Paris porté à l'écran : que retiennent les cinéastes?
projet intégral d'un TPE de deux élèves de 1ere Littéraire de la Folie Saint James à Neuilly

Paris au cinéma par Murielle

Le délicat profil d'une actrice fumant une cigarette dans un bistro, les brillantes discussions de deux personnages clé dans un café, les prostituées au grand coeur, les musiciens du métro, les bouquinistes et les disquaires, les amoureux, les bancs publics, les parcs et les pigeons, le Clichy populaire, les cinémas de Montparnasse, le Quartier Latin littéraire, les étudiants sorbonnards, les Champs-Elysées, autant d'images fantasmées de Paris a jamais incrustées dans l'inconscient de chacun. Paris, ce parfait endroit propice aux déambulations, à l'amour, au lyrisme et à tout les degrés de la tristesse comme de la joie.Pour certain la capitale inspire la fougue d'une jeunesse en cours, pour d'autre la mélancolie ouatée de celle révolue, mais chacun y trouve son compte quand il s'agit de donner aux petits comme aux grands évènements de sa vie le plus beau cadre qui soit. Cinéastes, écrivains, photographes, musiciens, chacun à sa façon a su sublimer Paris, se servir d'elle comme d'une muse immuable et fidèle, lui rendre service de la même façon qu'elle rend service à leur inspiration.
Ici nous nous focaliserons sur la représentation de Paris dans le cinéma des années 50 à 60 avec pour problématique : Quelles images de Paris se font les cinéastes de la Nouvelle Vague? Et les cinéastes américains? C'est à cette question et avec de modestes moyens que nous tenterons d'y répondre ou du moins d'y apporter des éléments de réponse par une analyse de grandes oeuvres cinématographiques comprises entre 1951 et 1965.

Nouvelle Vague
"Nadja à Paris" d'Eric Rohmer 1964
"Paris vu par..." film collectif des cinéastes de la Nouvelle Vague 1965

Cinéma d'ailleurs
Un américain à Paris Vincente Minneli 1951
Charade de Stanley Donen 1963
Deux têtes folles de Richard Quine 1964

Paris... Paris... par Alexia

Qui n' a jamais rêver une seule fois de s'allonger sous la Tour Eiffel,de voir la vie en rose, de se croire si seul au monde que l'on en apprécierait la venue des pigeons Parisiens, le petit vent frais du matin et l'odeur des excréments de chiens.
Paris, une grande source d'inspiration pour tous. Les peintres et les photographes se sentent bien près de la Seine, sous le pont Mirabeau, à côté de la Concorde ou sur les Champs Elysées.
Quant aux acteurs, chanteurs, artistes, lorsequ'ils sont connu aux Etats-Unis n'espèrent qu'une chose : la reconnaissance des européens.
Depuis toujours Paris est un des plus grands points culturels du Monde: entre les poèmes de Prevers, les chansons de Piaf, les photos de Doisneau et les écrits des Lumières les fanatiques y perdent leur tête.
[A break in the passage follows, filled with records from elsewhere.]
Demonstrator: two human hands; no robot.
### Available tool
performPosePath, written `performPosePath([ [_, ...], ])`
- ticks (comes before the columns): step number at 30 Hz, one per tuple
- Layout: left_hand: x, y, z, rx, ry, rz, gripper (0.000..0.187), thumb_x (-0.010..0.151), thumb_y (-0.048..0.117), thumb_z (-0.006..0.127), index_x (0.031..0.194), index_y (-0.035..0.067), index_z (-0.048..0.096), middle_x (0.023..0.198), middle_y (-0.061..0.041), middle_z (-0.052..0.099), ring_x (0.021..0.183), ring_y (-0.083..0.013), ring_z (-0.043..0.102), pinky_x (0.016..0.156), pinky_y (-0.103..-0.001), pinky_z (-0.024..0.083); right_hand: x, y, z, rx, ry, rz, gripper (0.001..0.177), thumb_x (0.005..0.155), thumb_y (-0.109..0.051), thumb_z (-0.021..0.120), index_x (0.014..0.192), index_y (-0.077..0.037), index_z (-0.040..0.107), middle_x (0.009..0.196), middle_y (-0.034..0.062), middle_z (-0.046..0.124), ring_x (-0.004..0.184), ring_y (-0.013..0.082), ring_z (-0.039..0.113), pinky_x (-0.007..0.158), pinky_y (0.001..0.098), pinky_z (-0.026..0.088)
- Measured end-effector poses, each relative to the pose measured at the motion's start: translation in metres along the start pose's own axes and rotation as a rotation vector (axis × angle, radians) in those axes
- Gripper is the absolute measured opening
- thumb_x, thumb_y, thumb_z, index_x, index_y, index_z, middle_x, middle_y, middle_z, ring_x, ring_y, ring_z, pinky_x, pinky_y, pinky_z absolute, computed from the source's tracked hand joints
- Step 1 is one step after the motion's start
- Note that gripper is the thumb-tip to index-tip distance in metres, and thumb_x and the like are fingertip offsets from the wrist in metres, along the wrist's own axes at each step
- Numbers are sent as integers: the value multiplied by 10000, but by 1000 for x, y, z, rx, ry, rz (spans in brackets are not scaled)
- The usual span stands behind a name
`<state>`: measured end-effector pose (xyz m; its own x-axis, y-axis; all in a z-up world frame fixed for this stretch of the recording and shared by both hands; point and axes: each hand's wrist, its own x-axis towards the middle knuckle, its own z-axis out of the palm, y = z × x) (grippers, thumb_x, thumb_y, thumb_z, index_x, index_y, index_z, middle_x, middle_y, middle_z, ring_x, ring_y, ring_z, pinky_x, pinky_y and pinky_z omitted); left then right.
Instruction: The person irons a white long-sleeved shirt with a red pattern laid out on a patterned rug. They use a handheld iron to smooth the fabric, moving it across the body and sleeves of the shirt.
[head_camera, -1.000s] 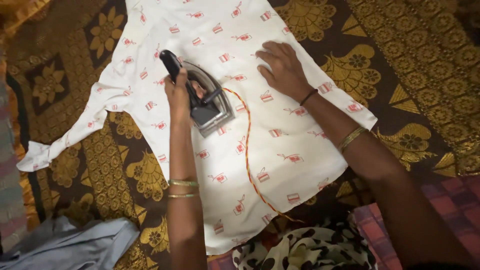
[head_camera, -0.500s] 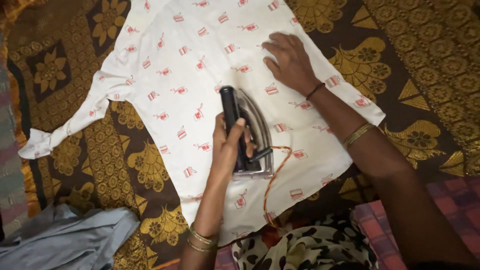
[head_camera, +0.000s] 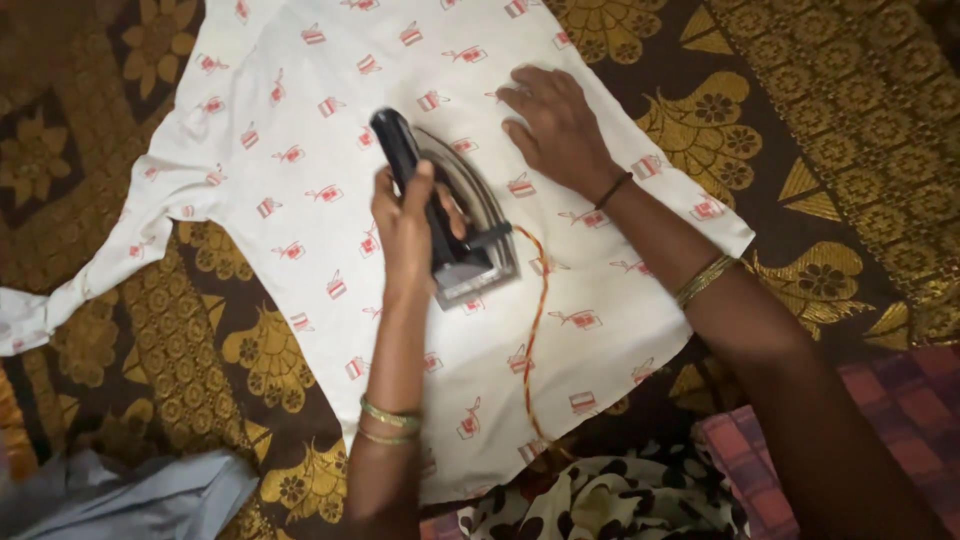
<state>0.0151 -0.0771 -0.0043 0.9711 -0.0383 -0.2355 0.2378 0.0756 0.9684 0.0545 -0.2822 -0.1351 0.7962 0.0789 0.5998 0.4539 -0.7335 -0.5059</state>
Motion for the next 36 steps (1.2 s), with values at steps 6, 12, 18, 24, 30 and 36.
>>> performPosePath([
  [6,73,0,-6,-28,29,64,264,996,182,638,1047,-1,454,673,-84,559,452,-188,551,444,-352,501,3,-4,-4,-11,3,7,335,944,-113,774,1253,-11,693,1348,174,584,1285,360,536,1109,468,417],
  [12,141,-5,-11,-84,92,106,308,974,204,657,1090,13,444,660,-87,564,449,-174,548,427,-343,504,5,-7,-7,6,-18,33,333,952,-107,763,1261,-8,690,1356,180,580,1276,364,538,1104,470,417],
  [18,157,-5,-13,-115,82,111,315,969,208,660,1058,23,421,658,-87,554,452,-179,551,425,-342,510,3,-4,-3,14,1,19,328,954,-104,758,1263,-13,692,1349,179,592,1279,360,543,1109,465,425],
  [24,150,-10,-13,-83,115,138,311,973,238,662,1041,35,437,672,-79,566,471,-172,560,445,-328,514,2,-1,0,-16,28,-1,324,936,-117,759,1240,-19,703,1324,172,607,1266,353,550,1100,468,425],
  [30,123,-15,-15,-70,130,107,306,977,256,636,1047,26,448,666,-83,561,470,-173,553,457,-331,512,0,3,4,-3,45,-9,314,947,-129,760,1234,-14,708,1325,171,610,1262,345,549,1095,458,429],
  [36,89,-8,-14,18,95,106,308,1002,269,616,1094,19,461,687,-66,568,494,-166,561,477,-324,496,0,4,5,29,21,13,316,948,-135,753,1233,-5,708,1317,175,610,1248,341,546,1088,461,420],
])
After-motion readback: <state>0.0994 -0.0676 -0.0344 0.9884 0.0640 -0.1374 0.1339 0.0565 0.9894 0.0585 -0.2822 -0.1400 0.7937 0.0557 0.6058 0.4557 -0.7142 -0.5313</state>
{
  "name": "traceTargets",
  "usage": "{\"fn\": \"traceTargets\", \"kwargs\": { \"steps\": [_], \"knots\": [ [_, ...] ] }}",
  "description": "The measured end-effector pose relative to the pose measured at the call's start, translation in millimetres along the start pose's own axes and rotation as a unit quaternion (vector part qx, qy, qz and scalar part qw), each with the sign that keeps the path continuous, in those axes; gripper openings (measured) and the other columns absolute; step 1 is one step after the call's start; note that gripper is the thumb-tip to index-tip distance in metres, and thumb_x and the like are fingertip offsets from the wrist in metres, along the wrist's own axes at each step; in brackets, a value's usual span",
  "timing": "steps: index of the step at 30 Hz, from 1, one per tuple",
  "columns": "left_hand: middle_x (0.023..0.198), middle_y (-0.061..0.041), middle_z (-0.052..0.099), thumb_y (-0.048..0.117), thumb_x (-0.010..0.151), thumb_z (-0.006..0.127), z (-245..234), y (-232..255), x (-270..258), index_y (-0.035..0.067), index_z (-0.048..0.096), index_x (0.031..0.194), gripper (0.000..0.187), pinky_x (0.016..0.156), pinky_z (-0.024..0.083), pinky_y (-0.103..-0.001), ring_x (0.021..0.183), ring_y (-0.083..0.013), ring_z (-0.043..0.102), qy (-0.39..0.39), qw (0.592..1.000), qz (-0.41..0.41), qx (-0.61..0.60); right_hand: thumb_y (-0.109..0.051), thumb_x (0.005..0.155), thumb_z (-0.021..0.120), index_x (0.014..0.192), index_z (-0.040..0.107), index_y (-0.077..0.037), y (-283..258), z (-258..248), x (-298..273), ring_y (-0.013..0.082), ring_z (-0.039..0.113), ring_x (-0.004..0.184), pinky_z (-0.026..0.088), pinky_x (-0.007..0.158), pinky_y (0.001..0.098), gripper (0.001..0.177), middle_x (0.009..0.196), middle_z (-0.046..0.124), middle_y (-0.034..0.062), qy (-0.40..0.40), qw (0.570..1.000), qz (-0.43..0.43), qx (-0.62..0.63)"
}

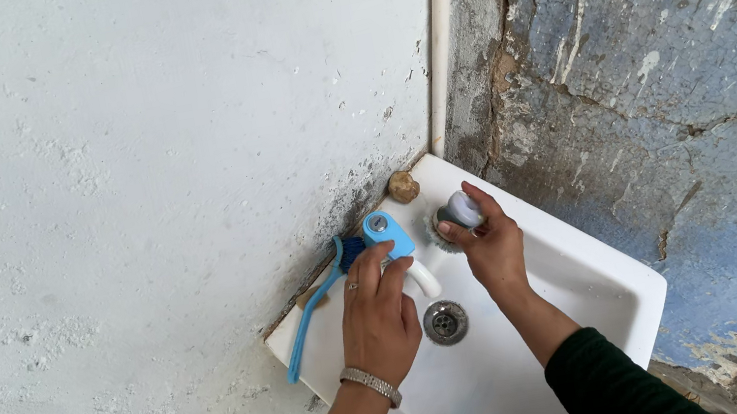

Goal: The person cleans a small white sink and its blue faucet by hand using a brush and a sponge, occasionally pouring liquid from a green bottle onto the brush and sink surface.

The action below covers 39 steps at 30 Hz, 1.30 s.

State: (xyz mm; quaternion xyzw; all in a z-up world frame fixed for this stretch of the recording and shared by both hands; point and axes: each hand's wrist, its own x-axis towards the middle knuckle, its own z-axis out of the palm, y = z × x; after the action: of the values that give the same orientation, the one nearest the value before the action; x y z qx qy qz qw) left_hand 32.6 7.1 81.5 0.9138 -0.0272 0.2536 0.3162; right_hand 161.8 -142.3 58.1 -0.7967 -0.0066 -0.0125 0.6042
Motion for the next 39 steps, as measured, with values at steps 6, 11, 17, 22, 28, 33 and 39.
{"fn": "traceTargets", "kwargs": {
  "steps": [6, 11, 17, 22, 28, 33, 39],
  "knots": [
    [0.129, -0.011, 0.061, 0.0, 0.08, 0.065, 26.4, -17.6, 115.9, 0.007, 0.069, 0.109, 0.03, 0.104, 0.048, -0.046, 0.121, -0.0359, 0.059, -0.085, 0.996, -0.038, 0.013, -0.007, 0.068, 0.088, 0.141, 0.06, -0.014, 11.1, 11.6, 22.7, 0.0339, 0.068, 0.107, 0.054, 0.094, 0.0414, 0.079, 0.12, 0.073, 0.0174, -0.044, 0.95, -0.235, -0.201],
    [0.133, -0.011, 0.059, 0.001, 0.086, 0.066, 64.0, -36.1, 161.9, 0.012, 0.07, 0.115, 0.032, 0.101, 0.052, -0.046, 0.123, -0.033, 0.06, -0.276, 0.947, -0.119, 0.116, -0.013, 0.073, 0.087, 0.14, 0.061, -0.017, 10.2, 8.0, 55.2, 0.0308, 0.068, 0.11, 0.053, 0.1, 0.0404, 0.072, 0.123, 0.072, 0.0133, 0.034, 0.969, -0.145, -0.195],
    [0.138, -0.012, 0.054, 0.018, 0.077, 0.08, 104.6, -42.2, 186.1, 0.014, 0.059, 0.132, 0.059, 0.094, 0.056, -0.046, 0.125, -0.0336, 0.058, -0.342, 0.907, -0.096, 0.225, -0.013, 0.075, 0.085, 0.14, 0.062, -0.019, 4.9, -5.0, 74.0, 0.0342, 0.062, 0.112, 0.049, 0.101, 0.0423, 0.07, 0.119, 0.07, 0.0137, -0.045, 0.946, -0.167, -0.276],
    [0.141, -0.014, 0.053, 0.028, 0.093, 0.069, 129.6, -29.2, 192.3, 0.009, 0.068, 0.127, 0.04, 0.091, 0.057, -0.04, 0.124, -0.0332, 0.058, -0.362, 0.847, -0.107, 0.374, -0.01, 0.071, 0.086, 0.134, 0.066, -0.02, 12.2, -8.2, 93.2, 0.0342, 0.062, 0.114, 0.048, 0.1, 0.0428, 0.067, 0.125, 0.07, 0.0127, 0.005, 0.95, -0.181, -0.255],
    [0.137, -0.016, 0.063, 0.015, 0.094, 0.07, 111.7, -22.7, 187.9, 0.008, 0.072, 0.126, 0.033, 0.087, 0.063, -0.042, 0.124, -0.033, 0.065, -0.405, 0.837, -0.138, 0.341, -0.018, 0.077, 0.087, 0.139, 0.063, -0.027, 15.8, -15.6, 117.5, 0.0295, 0.068, 0.11, 0.053, 0.101, 0.0402, 0.067, 0.121, 0.071, 0.0109, -0.018, 0.963, -0.107, -0.248],
    [0.14, -0.019, 0.052, 0.013, 0.087, 0.075, 114.5, -35.5, 177.8, 0.008, 0.064, 0.128, 0.043, 0.086, 0.061, -0.047, 0.123, -0.0367, 0.059, -0.393, 0.854, -0.17, 0.295, -0.014, 0.07, 0.089, 0.141, 0.064, -0.023, 18.7, 6.3, 107.4, 0.0396, 0.062, 0.114, 0.049, 0.1, 0.0449, 0.075, 0.125, 0.065, 0.0208, -0.052, 0.93, -0.238, -0.277],
    [0.111, -0.015, 0.074, 0.011, 0.079, 0.08, 85.0, -44.6, 190.6, 0.009, 0.076, 0.108, 0.029, 0.089, 0.058, -0.038, 0.104, -0.0289, 0.072, -0.338, 0.907, -0.184, 0.17, -0.017, 0.073, 0.087, 0.132, 0.068, -0.021, 12.1, 7.5, 132.5, 0.0356, 0.065, 0.112, 0.052, 0.099, 0.0428, 0.062, 0.124, 0.07, 0.0133, 0.018, 0.964, -0.166, -0.208]
  ]
}}
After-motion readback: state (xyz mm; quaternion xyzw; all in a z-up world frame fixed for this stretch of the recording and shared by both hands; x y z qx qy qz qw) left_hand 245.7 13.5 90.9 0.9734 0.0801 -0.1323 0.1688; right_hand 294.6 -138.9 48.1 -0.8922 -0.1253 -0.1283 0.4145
Les grandes inspirations cinématographiques (car notre sujet a tout de même un liens étroit autant avec Paris qu'avec le cinéma) sont sûrement politiques au départ. En effet, après la guerre les Français éprouvaient une "soif de culture" et avaient besoin de s'émanciper culturellement parlant. D'où la première projection cinématographique en décembre 1895 au Salon Indien du Grand Café, boulevard des Capucines à Paris.

Paris vu par... film collectif de 6 cinéastes de la Nouvelle Vague



"Le projet de "Paris vu par" c'était de partir des principes même de la Nouvelle Vague, des conditions économiques et techniques qui faisaient qu'il fallait faire un autre cinéma." Jean Douchet

"Paris vu par" est un film collectif français à sketchs sorti en mai 1965,
D'une durée totale de 92 minutes, à l'initiative de Barbet Schroeder* il réunit les courts-métrages de six jeunes réalisateurs de la Nouvelle Vague : Jean Douchet, Jean Rouch, Jean-Daniel Pollet, Eric Rohmer, Jean-Luc Godard et Claude Chabrol. L'idée initiale était que "chacun faisait son film ne sachant pas ce que l'autre avait fait."

Nouvelle Vague : le manifeste
"Paris vu par" s'annonce comme le manifeste de ce que Truffaut appelait "une certaine tendance du cinéma français" car il possède et use de tous les principes et techniques caractériques de la Nouvelle Vague, à savoir : une transgression des lois du cinéma narratif classique, "cette école qui vise au réalisme [et qui] le détruit toujours au moment même de le capter enfin" dixit Truffaut, avec des montages éclatés, des tournages libérés et hors du studio, ainsi qu'une préférence pour les longs (dans la durée) et larges (dans l'espace) plans.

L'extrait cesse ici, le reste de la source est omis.